**Problem details**
Isolate every line in the records below with "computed" in it.

**Recorded data**
****************************************
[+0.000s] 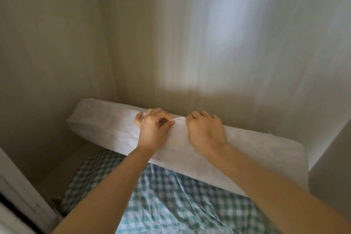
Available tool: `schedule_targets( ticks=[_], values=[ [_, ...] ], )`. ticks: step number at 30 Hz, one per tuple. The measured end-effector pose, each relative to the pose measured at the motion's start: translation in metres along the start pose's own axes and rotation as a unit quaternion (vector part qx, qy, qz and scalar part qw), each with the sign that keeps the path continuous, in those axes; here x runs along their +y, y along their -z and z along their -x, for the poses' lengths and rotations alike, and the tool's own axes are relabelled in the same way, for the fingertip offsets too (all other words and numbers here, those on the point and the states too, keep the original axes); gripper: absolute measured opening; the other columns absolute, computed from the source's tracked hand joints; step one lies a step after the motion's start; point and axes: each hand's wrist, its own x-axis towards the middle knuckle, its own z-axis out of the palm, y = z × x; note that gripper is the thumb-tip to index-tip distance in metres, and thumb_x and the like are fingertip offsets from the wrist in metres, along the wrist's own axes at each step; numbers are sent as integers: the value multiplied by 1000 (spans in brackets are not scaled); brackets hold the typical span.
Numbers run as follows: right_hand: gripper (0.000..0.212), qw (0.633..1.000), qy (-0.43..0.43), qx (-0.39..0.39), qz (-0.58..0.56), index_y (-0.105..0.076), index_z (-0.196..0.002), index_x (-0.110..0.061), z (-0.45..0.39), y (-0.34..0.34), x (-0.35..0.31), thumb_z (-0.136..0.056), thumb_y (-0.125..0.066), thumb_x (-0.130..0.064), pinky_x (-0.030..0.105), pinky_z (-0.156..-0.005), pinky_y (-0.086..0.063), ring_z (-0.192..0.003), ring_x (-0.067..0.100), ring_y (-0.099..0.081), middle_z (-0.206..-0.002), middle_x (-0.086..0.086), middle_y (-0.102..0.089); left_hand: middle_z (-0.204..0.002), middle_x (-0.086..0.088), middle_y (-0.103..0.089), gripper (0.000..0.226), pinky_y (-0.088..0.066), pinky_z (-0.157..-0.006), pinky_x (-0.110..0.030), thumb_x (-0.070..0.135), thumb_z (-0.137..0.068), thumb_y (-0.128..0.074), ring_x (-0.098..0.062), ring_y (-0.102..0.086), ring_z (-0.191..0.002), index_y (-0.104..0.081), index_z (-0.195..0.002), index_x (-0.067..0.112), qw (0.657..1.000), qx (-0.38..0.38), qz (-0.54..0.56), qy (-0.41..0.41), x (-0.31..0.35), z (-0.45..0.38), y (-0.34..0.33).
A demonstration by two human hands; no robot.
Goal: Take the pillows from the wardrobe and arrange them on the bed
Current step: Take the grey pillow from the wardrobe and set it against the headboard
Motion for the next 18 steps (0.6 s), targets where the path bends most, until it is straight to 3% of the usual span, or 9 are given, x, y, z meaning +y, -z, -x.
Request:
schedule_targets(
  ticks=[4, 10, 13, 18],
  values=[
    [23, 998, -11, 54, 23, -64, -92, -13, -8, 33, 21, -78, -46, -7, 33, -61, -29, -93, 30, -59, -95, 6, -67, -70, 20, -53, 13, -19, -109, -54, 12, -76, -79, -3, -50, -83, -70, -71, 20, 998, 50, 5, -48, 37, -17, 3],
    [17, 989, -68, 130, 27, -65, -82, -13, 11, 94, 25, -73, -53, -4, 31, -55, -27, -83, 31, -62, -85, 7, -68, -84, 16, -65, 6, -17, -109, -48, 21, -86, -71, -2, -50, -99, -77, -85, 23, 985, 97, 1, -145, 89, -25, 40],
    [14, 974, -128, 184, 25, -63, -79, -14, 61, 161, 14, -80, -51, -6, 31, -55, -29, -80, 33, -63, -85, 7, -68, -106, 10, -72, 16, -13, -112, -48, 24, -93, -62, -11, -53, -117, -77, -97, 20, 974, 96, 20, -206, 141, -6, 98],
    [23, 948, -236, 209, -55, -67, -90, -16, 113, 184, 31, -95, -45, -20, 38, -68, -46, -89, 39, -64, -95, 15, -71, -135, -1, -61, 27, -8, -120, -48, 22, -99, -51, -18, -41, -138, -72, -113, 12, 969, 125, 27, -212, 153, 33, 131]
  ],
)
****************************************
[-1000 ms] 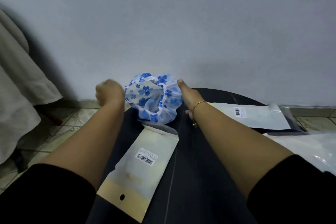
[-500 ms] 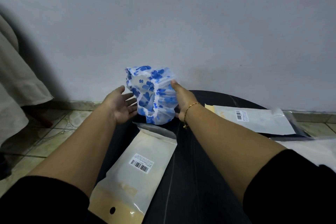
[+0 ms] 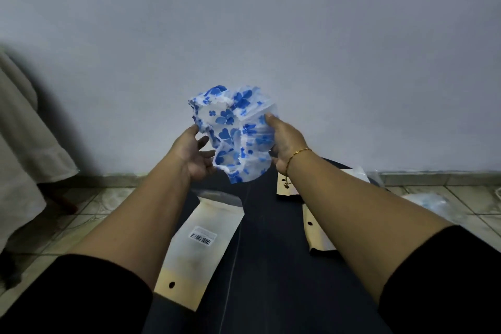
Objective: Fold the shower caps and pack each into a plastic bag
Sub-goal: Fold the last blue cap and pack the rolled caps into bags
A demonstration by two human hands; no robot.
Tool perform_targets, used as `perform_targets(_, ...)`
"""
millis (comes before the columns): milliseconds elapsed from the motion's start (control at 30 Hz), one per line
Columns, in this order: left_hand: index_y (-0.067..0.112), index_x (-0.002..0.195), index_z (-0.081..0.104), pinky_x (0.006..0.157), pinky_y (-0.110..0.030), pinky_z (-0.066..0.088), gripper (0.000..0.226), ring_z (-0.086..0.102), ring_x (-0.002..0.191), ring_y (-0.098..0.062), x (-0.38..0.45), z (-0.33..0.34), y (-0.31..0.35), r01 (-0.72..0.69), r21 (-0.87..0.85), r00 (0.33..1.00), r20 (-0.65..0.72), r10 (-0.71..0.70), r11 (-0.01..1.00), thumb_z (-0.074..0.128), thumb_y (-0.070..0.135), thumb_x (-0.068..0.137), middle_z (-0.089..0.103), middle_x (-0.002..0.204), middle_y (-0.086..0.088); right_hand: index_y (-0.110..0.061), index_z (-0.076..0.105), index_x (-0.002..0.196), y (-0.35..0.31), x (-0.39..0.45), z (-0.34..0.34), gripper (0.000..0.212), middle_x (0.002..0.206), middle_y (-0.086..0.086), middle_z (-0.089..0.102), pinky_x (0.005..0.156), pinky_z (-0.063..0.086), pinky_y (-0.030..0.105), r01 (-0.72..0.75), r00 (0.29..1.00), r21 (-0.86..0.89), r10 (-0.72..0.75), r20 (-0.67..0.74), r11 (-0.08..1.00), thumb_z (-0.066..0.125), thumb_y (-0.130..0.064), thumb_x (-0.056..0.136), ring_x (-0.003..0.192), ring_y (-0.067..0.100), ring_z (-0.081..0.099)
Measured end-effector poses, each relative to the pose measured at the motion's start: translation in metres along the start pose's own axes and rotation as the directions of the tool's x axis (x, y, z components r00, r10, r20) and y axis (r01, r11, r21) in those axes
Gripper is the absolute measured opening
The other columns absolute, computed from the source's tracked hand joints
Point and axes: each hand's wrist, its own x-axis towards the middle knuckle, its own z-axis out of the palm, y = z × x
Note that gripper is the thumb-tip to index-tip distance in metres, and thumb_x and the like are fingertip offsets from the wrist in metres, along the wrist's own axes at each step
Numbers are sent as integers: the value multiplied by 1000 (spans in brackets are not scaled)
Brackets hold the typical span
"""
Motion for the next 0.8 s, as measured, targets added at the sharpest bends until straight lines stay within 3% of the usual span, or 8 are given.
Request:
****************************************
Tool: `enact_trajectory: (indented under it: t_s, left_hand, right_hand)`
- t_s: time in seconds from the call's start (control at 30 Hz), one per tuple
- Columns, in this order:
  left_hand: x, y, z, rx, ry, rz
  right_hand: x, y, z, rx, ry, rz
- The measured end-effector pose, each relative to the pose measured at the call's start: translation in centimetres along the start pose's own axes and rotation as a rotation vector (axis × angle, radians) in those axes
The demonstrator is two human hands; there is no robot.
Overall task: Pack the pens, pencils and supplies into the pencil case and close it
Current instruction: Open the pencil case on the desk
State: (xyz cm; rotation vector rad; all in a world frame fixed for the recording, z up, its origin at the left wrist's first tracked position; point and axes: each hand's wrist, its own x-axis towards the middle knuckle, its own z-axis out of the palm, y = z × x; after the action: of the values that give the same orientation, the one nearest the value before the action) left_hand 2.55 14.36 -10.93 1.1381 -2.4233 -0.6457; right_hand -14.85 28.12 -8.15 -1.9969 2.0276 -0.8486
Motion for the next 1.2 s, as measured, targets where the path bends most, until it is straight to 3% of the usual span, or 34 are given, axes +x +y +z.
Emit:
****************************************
**Solution for this problem**
Available tool: `schedule_targets( ticks=[_], values=[ [_, ...] ], )`. ticks: step number at 30 Hz, one per tuple. The measured end-effector pose, each relative to the pose measured at the motion's start: translation in metres along the start pose's own axes and rotation as a unit quaternion (vector part qx, qy, qz and scalar part qw), each with the sign that keeps the path continuous, in those axes; here x runs along their +y, y along their -z and z along their -x, for the poses' lengths and rotations alike, and the tool's own axes are relabelled in the same way, for the fingertip offsets too (all other words and numbers here, those on the point and the states too, keep the original axes); gripper: absolute measured opening; the other columns absolute, computed from the source's tracked hand joints; step one lies a step after the motion's start; point and axes: each hand's wrist, its own x-axis towards the middle knuckle, its own z-axis out of the palm, y = z × x; note that gripper is the thumb-tip to index-tip distance in metres, and thumb_x and the like are fingertip offsets from the wrist in metres, along the wrist's own axes at each step; numbers are sent as integers: the value multiplied by 1000 (spans in brackets are not scaled); brackets hold the typical span.
The other columns absolute, computed from the source's tracked hand joints

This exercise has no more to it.